Oklahoma EMSA Seeks Veterans For Employment
Nov. 20-- The skills Staff Sgt. Chris Dent was looking for in a paramedic he saw in several medics coming home from Afghanistan with the Oklahoma National Guard.
Dent serves as a medic in the 279th Infantry Regiment of the 45th Infantry Brigade Combat Team. He had a job waiting for him -- back at EMSA in Tulsa -- but about one-third of the 3,000 returning soldiers did not.
Many of the medics returning already had the necessary training, experience and licenses, and Dent saw an opportunity to help veterans and expand EMSA's work force.
EMSA, Tulsa's ambulance service, is among several companies working to provide employment for returning veterans as employers more often recognize the skills and work ethic the guard, reserve and veterans bring to the work force.
The guard started the Employment Coordination Program in January, before the soldiers started to return from Afghanistan. It was a way to connect those soldiers to the employers across the state with opportunities for them. The program's website ( tulsaworld.com/guardjobs) and Facebook page ( tulsaworld.com/OKNGECP) tell veterans about job openings and job fairs and how to get help with interviews and resumes.
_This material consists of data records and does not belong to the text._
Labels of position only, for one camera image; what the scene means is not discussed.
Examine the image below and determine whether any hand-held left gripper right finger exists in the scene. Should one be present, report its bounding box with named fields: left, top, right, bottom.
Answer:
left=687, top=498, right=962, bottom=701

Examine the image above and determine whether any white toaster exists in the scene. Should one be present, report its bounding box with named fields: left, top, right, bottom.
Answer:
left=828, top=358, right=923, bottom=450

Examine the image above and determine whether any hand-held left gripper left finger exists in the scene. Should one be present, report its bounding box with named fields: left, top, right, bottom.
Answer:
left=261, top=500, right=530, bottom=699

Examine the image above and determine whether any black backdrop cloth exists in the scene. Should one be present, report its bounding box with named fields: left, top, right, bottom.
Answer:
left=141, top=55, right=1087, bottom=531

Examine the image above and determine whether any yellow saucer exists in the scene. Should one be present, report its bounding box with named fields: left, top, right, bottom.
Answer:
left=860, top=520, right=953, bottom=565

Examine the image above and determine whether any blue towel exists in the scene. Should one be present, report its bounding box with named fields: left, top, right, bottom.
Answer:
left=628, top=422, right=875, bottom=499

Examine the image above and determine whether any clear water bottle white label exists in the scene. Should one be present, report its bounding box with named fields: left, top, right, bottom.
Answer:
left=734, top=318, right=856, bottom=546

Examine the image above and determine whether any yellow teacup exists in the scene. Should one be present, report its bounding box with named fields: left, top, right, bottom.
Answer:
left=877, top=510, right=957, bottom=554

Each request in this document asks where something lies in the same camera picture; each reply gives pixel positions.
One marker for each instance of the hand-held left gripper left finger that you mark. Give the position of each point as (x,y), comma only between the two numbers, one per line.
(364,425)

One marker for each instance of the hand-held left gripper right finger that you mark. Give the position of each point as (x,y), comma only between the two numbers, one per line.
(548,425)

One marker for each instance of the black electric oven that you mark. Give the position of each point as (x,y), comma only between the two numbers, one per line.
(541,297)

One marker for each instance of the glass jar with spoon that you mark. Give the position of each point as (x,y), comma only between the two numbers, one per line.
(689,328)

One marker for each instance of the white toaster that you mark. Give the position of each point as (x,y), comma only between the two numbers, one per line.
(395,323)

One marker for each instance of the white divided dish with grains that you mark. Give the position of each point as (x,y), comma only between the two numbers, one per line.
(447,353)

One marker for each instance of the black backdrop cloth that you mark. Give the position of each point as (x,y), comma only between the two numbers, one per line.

Lt. Col. Warren Griffis, director of the Employment Coordination Program, said the guard has helped place more than 250 soldiers since January.
"We're seeing people who may have gotten employment, but they're ready to increase their opportunities, step up and go to the next level," Griffis said.
Where the participation of soldiers has been steadily increasing, the employers who want to hire the veterans have been lining up, Griffis said.
The program at EMSA is still young, but Dent said he sees significant potential.
"A lot of them had just got in the military and done their training and been with (the guard) for a few months and we went on that deployment," Dent said. "So they don't have real job experience like some of the older people out there. This is a way to pull some of them in that got medical training from the Army, they have that licensure that we're looking for."
While the younger soldiers may not have that civilian work experience at a young age, their experience deployed overseas in a combat zone is the best training for a paramedic in a city.
Dent said the experience dealing with difficult and sometimes troubling situations removes several steps in the EMSA training process.
"They have that experience level from the deployment so they've seen that stuff, been exposed to a lot of that stuff," Dent said. "I had 18, 19-year-old soldiers doing stuff our paramedics do. Some of the stuff they did, our paramedics aren't even allowed to do."
Dent said EMSA has participated in some job fairs for veterans and hopes to participate in others that are upcoming, but the goal would be to actively seek those soldiers and veterans.
"This is more of a long-term thing," Dent said. "For the Guard, we don't have nearly as many medics in terms of the big force. So we have to go out and look."
The latest jobs numbers from the federal Bureau of Labor Statistics reported that the unemployment rate for veterans was at 6.3 percent in October, lower than the national rate of 7.9 percent. However, the unemployment rate for veterans who fought in the most recent conflicts in Iraq and Afghanistan was at 10 percent in October.
Both numbers for all veterans and Iraq and Afghanistan veterans are an improvement from last year and have been improving overall, but efforts to hire veterans as well as guard members and reservists should continue and expand.
"I think the word is out that people understand some of the desirable traits that the military instills," Griffis said. "It's things companies can't seem to teach in a matter of weeks and months when it comes to dependability, reliability, dedication. More companies and industries have said they want to seek out military folks."
Military-focused career fairs
--Dec. 1 at the weekend drill for Oklahoma National Guard soldiers, the Sand Springs Armed Forces Reserve Center. For more information, call 918-447-8202.
--Hiring our Heroes, Dec. 4, 10 a.m.-2 p.m. at Expo Square, 4503 E. 21st St. Employers and job-seekers must register at tulsaworld.com/hoh.
For more job fairs and employment opportunities, visit the Employment Coordination Program's website accessible at tulsaworld.com/guardjobs.
Military employment by the numbers
3,000: Soldiers deployed last year to Kuwait and Afghanistan with the 45th Infantry Brigade Combat Team.
1,000: Soldiers who were unemployed or underemployed when they returned.
10 percent: October unemployment rate for veterans who served in the last decade in Iraq and Afghanistan.
6.3 percent: October unemployment rate for all veterans. (Overall U.S. rate in October was 7.9 percent.)